GOAL OF THE EXERCISE ->
Leave out every line before the one that contains "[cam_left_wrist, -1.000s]". Please restate that line and the rest of the data word for word, through the end.

=== Begin Enclosure ===

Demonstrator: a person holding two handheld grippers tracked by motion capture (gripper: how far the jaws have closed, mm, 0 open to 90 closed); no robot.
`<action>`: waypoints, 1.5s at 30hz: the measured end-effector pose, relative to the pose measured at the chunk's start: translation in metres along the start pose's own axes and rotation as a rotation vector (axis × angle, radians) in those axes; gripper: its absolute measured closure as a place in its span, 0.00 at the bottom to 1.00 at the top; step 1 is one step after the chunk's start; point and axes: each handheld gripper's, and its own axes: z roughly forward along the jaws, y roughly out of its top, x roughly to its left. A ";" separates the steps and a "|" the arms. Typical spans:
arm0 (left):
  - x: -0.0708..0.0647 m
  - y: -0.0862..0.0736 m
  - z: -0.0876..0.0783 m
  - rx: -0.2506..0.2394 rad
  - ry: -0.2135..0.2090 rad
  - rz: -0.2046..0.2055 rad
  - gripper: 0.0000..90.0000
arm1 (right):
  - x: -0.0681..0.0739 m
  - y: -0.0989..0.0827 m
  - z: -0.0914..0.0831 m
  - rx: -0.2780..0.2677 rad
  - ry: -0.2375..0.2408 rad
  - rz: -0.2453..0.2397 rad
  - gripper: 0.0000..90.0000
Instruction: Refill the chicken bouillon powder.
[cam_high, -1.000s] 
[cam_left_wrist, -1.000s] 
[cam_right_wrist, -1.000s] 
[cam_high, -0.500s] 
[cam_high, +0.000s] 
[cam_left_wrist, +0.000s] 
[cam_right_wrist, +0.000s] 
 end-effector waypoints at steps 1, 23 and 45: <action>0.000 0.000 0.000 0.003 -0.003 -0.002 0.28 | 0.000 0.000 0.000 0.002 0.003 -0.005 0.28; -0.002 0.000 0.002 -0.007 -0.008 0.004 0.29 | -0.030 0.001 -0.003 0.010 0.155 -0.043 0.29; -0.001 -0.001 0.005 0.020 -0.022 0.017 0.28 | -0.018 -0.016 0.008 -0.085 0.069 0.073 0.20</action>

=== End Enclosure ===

WRITTEN RESPONSE ->
[cam_left_wrist, -1.000s] 
[cam_right_wrist, -1.000s] 
[cam_high, -0.500s] 
[cam_high, +0.000s] 
[cam_left_wrist, +0.000s] 
[cam_right_wrist, +0.000s] 
 end-effector waypoints at steps 1, 23 and 45: <action>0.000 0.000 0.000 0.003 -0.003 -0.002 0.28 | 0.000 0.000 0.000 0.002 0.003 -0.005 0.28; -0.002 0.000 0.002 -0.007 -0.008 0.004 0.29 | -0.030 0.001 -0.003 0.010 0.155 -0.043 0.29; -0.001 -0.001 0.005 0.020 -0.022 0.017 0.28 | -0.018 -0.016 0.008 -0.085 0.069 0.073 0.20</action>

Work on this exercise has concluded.